Pois bem, pouquíssimos dias depois, Tio Lourival recebeu uma carta desse amigo com os seguintes dizeres (imagino que devia ter um prezado ou caro ou algum outro pronome de tratamento):

‘Lourival,
Qual o motivo do teu silêncio?' 

E papai completava  ‘ele devia estar doido para estrear o livro, mas não conseguiu encaixar o Lourival em nenhum dos modelos de carta. Não encontrando outra opção, não se deu por rogado’.
Fico imaginando a cara do Tio Lourival, que era muito irônico, lendo a carta.”


FALANDO FRANCÊS
“Trata-se do filho de um dos moradores do distrito; o pai era frequentador e freguês do armazém de nosso avô Augusto. Homem muito humilde, trabalhador rural e que tinha muita estima pela família do papai, no final do dia, depois da lida, ia para o armazém conversar fiado, fumando cigarro de fumo de rolo e provavelmente tomando uma pinguinha, como muitos outros. 

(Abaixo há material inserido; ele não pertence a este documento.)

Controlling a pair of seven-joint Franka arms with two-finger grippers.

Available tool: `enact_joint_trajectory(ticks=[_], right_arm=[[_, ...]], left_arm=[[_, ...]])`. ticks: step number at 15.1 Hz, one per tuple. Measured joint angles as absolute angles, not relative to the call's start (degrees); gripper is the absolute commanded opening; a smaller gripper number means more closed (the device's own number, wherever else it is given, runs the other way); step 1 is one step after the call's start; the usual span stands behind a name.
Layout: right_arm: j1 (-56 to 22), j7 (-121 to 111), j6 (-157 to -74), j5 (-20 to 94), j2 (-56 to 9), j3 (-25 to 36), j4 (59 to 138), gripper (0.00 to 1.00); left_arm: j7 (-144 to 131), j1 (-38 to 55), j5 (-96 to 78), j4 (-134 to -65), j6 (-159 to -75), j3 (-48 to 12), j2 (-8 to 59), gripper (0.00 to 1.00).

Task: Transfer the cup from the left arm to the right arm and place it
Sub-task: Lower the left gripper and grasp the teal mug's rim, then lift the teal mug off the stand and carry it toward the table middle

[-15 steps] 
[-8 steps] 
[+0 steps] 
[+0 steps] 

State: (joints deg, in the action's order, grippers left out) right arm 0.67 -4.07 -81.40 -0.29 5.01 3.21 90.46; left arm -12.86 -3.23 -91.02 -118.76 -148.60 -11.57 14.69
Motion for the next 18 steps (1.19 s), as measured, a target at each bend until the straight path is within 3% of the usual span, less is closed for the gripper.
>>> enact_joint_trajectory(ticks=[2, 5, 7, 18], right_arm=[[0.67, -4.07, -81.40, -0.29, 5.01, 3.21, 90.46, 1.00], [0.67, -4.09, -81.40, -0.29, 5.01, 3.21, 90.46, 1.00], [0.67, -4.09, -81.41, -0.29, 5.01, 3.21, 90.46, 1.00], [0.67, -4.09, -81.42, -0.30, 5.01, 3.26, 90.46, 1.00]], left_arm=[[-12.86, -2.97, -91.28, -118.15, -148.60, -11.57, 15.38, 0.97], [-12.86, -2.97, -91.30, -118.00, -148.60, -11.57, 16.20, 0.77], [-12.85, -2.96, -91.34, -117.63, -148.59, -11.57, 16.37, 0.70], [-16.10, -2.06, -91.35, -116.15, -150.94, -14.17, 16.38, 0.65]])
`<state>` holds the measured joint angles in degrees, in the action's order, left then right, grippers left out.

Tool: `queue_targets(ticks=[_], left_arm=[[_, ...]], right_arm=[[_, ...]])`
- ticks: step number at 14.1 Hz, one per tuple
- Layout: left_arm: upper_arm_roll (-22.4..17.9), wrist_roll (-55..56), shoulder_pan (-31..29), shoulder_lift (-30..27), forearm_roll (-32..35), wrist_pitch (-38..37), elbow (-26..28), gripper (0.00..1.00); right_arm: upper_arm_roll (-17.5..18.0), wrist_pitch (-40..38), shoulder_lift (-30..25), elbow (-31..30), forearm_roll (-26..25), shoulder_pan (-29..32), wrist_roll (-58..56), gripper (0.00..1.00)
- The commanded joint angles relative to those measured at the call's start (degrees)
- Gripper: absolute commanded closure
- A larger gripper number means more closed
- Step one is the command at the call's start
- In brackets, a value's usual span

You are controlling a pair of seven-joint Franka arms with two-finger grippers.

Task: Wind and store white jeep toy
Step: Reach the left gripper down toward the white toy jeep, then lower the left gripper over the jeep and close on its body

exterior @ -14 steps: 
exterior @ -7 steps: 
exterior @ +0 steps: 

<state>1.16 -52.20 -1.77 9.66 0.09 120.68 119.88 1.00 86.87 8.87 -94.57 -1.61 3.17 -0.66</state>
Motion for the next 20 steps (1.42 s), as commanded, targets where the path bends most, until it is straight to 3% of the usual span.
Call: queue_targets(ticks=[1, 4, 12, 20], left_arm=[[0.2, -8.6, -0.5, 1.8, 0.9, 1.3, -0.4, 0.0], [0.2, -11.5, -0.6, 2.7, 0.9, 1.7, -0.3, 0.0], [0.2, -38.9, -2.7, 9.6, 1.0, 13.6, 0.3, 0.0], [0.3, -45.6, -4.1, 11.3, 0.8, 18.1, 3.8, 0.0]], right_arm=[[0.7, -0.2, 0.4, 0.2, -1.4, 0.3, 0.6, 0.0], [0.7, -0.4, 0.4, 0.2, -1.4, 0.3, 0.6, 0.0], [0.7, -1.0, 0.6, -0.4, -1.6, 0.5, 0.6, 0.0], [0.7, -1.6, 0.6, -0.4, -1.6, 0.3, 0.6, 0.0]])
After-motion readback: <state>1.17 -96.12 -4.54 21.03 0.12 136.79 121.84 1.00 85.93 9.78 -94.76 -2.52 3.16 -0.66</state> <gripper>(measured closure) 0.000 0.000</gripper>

Pois bem, esse homem simples tinha um filho que foi mandado para um seminário como auxiliar de serviços e adquiriu algum estudo por lá. Teria sido enviado para esse seminário por intermédio de algum patrão do pai com a intenção de ajudar na educação do rapaz. De tempos em tempos o rapaz voltava à casa paterna, talvez em período de férias e o pai, muito orgulhoso,ao exibir o talento de seu primogênito, aparecia no armazém geralmente em dia e horário de maior movimento, para que mais pessoas pudessem apreciar o espetáculo. E começava ordenando ao filho que pedisse o primeiro item da lista de compras apontando para o saco de arroz. O “crioulinho” (era assim a referência ao elemento) na maior desenvoltura, pedia em alto e bom som (vou escrever do jeito que se pronunciava):

 ‘Done moá an quilô de arrozê’.

(Entenda-se: done moá an quilô = donne-moi un kilo...)
E o pai, orgulhosíssimo, olhava ao redor para ver a impressão causada nos demais, igualmente encantados e boquiabertos. E assim o filho prosseguia com os outros itens. Feijão virava feijô, fubá virava fubê, farinha era farinhê na boca do picareta. E ouvindo o filho falar "francês", o pai, não se contendo de emoção, já engasgado com toda aquela erudição, ordenava o último item e o rapaz, sem pestanejar:

 ‘Done moá ine rapadurê’.

Em vista disso, o pobre homem prorrompia em pranto e, entre lágrimas, exclamava:

 ‘Ele fala um francêis tão ispivitado, que até eu, que sou anarfabeto, entendo!

E papai concluía de forma solene e irônica: ‘Coisas de Oratórios!’ Mamãe sorria e balançava a cabeça como quem diz ‘nunca vi tanta bobagem’”.

* * * * *

Este texto é uma homenagem a meu pai, nascido em 1911, em um dia de Finados. Por ter acompanhado o enterro dos pais e de quase todos os irmãos (era o segundo mais novo), ele odiava essa data, ocasião em que trancava-se em um quarto, imagino que entregue às lembranças da família. E só permitia a entrada dos filhos.

É também um agradecimento público à minha irmã, pela paciência e empenho em lembrar e escrever esses casos para mim.